Familiaridad
Había una mujer que durante mucho tiempo creyó que su cuerpo siempre sabía exactamente a dónde ir.
Y en parte era verdad.
Porque no se entregaba a cualquiera. No caminaba por la vida enamorándose de cada mirada bonita o de cada hombre que le prestaba atención.
Su cuerpo elegía.
Siempre había elegido.
El problema era que apenas comenzaba a entender DESDE DÓNDE elegía.
Y eso lo cambió todo.
Porque un día, después de suficientes años, suficientes relaciones, suficientes despedidas y suficientes conversaciones con el techo mientras el ventilador de Tuxtla intentaba inútilmente combatir el calor del universo… la mujer comprendió algo incómodo:
Muchas veces su cuerpo no estaba diciendo: “esto es sano.”
Estaba diciendo: “esto es familiar.”
Y esa diferencia era gigantesca.
Porque de pronto pudo mirar ciertas historias importantes de su vida y notar el hilo invisible que las conectaba.
Distintos hombres. Distintas épocas. Distintas heridas. Distintas formas de amar.
Y aun así…
Había algo reconocible allí.
Algo que su sistema entendía profundamente.
Como si todos fueran versiones distintas de una misma canción emocional que había aprendido desde mucho antes de saber ponerle palabras a las cosas.
La mujer no se sintió tonta al descubrirlo.
Tampoco se sintió rota.
Más bien se sintió cansada.
Porque de pronto entendió por qué ciertas conexiones habían sido tan difíciles de soltar: no solo eran amor, también eran hogar psicológico.
Aunque ese hogar a veces doliera.
Aunque estuviera lleno de ausencias. Aunque la hiciera esperar demasiado. Aunque nunca terminara de construirse por completo en la realidad.
Entonces comprendió otra cosa aún más importante:
Ya no quería buscar un padre disfrazado de pareja.
Y honestamente… esa realización le acomodó el alma raro.
Porque no estaba buscando rescate. Ni aprobación. Ni alguien que le dijera quién era. Ni alguien que cargara su existencia.
Ya no.
Ahora deseaba algo muchísimo más difícil: un igual.
Alguien capaz de caminar junto a ella sin intentar convertirse en dueño, maestro, salvador ni centro gravitacional de su vida.

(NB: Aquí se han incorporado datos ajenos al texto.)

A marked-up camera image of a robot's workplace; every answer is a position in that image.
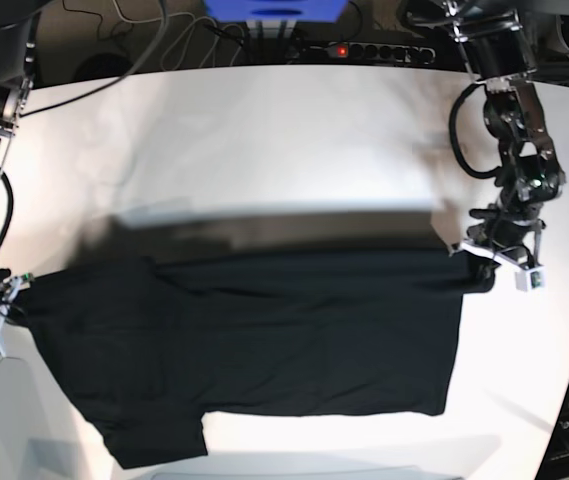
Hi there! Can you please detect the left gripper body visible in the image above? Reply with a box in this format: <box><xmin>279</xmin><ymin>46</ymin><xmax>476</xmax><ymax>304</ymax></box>
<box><xmin>450</xmin><ymin>207</ymin><xmax>546</xmax><ymax>270</ymax></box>

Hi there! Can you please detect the black T-shirt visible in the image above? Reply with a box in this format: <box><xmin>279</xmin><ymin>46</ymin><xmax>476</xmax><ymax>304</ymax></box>
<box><xmin>16</xmin><ymin>249</ymin><xmax>492</xmax><ymax>469</ymax></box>

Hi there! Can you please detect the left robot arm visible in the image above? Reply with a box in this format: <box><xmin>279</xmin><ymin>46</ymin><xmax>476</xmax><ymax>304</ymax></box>
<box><xmin>439</xmin><ymin>1</ymin><xmax>566</xmax><ymax>292</ymax></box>

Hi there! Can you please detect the black power strip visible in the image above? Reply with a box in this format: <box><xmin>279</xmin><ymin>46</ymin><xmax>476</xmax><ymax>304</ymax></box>
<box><xmin>289</xmin><ymin>42</ymin><xmax>437</xmax><ymax>66</ymax></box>

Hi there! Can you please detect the blue plastic box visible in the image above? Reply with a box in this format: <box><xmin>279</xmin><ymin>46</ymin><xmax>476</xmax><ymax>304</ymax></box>
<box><xmin>204</xmin><ymin>0</ymin><xmax>348</xmax><ymax>23</ymax></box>

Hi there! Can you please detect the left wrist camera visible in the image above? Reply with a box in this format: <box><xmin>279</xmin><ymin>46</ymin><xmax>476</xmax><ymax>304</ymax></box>
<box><xmin>515</xmin><ymin>266</ymin><xmax>546</xmax><ymax>292</ymax></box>

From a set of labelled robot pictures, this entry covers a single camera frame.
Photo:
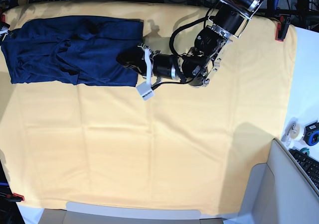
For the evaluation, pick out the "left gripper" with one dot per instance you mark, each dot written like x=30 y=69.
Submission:
x=163 y=66

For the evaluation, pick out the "blue long-sleeve shirt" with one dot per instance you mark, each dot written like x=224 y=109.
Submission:
x=73 y=50

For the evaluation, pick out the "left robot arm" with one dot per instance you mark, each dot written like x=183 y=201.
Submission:
x=196 y=67

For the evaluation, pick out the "yellow table cloth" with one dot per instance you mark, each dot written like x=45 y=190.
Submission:
x=184 y=149

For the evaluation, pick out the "red clamp top right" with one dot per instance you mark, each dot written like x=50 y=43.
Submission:
x=284 y=22

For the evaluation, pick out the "clear tape roll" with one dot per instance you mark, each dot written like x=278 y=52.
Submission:
x=295 y=131

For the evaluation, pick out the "red clamp bottom left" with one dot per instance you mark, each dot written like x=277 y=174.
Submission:
x=14 y=198

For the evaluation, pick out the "blue tape measure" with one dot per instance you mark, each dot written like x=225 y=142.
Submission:
x=311 y=136

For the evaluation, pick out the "green tape roll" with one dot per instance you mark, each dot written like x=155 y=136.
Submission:
x=305 y=151

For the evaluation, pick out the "white cardboard box right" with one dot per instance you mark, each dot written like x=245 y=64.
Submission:
x=279 y=192

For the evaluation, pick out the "black keyboard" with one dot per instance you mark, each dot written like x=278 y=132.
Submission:
x=307 y=167

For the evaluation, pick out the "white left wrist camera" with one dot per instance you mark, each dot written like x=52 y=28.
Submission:
x=145 y=91

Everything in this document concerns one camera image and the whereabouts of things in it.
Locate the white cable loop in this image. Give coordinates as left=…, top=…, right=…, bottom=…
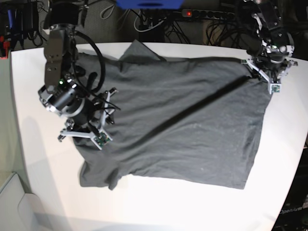
left=133, top=14, right=167, bottom=33

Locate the white bin corner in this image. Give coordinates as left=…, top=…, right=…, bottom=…
left=0, top=173, right=52, bottom=231

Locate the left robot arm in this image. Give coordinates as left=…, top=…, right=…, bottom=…
left=235, top=0, right=295, bottom=84

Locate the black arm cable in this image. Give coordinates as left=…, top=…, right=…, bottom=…
left=74, top=31, right=106, bottom=94

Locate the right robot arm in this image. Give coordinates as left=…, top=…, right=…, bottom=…
left=40, top=0, right=105, bottom=112

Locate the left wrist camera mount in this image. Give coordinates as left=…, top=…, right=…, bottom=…
left=240, top=57, right=299, bottom=95

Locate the grey t-shirt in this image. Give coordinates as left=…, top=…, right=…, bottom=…
left=74, top=41, right=271, bottom=190

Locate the red clamp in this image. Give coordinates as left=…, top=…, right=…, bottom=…
left=0, top=36, right=10, bottom=59

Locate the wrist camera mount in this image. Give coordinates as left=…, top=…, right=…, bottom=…
left=58, top=88, right=118, bottom=150
left=240, top=57, right=299, bottom=95

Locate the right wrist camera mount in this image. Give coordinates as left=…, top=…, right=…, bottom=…
left=58, top=88, right=118, bottom=150

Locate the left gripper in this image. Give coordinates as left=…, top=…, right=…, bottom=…
left=250, top=57, right=293, bottom=82

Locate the black power strip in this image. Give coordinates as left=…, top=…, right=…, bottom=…
left=181, top=9, right=235, bottom=20

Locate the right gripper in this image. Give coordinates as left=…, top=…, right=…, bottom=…
left=64, top=101, right=115, bottom=131

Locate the blue box at top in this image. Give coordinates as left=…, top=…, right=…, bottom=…
left=116, top=0, right=184, bottom=10

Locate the black equipment rack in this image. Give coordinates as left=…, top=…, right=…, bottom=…
left=0, top=0, right=39, bottom=41

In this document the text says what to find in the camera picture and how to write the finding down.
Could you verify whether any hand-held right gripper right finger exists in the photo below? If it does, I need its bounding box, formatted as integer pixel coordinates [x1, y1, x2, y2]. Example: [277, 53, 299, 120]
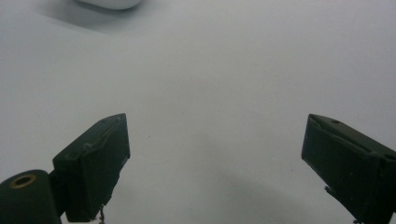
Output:
[301, 113, 396, 224]

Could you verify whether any white rounded object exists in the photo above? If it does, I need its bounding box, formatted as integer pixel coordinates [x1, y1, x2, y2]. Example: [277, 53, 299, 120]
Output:
[74, 0, 144, 11]

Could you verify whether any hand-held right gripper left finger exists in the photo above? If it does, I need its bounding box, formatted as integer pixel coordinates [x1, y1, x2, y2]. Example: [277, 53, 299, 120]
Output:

Y sí… una parte profundamente romántica y absurdamente humana todavía deseaba que Mike pudiera convertirse en eso.
No porque quisiera salvarlo.
Ni porque creyera que el amor todo lo arregla.
Sino porque había visto algo real en él. Algo profundamente vivo. Algo que sentía capaz de evolucionar hacia sí mismo mucho más profundo y menos cínico, más emocionalmente disponible, como cuando era niño.
Y put* madre… eso era muy difícil de olvidar.
La mujer suspiró.
Luego se rió sola.
Porque mientras el internet seguía lleno de frases simplonas sobre: ✨ “go all in” ✨ “the universe meets you fully” ✨ “quantum leaps”
ella sabía algo muchísimo más humano:
La vida no florece solo porque alguien quiera muy fuerte.
La tierra tiene que estar lista. La semilla también. El clima. El tiempo. La capacidad real de sostener vida.
Y a veces incluso dos personas que sí se aman profundamente simplemente no logran coincidir en la misma etapa del crecimiento.
Eso no vuelve falso el amor.
Solo vuelve humana la historia.
La mujer tomó agua.
Ignoró otro post espiritual escrito por alguien que claramente jamás había esperado siete años por nadie.
Y siguió viviendo.
Más consciente. Más cautelosa. Más libre.
No cerrada al amor.
Solo menos dispuesta a confundir familiaridad con destino.
Y honestamente…
eso también era una forma de evolución.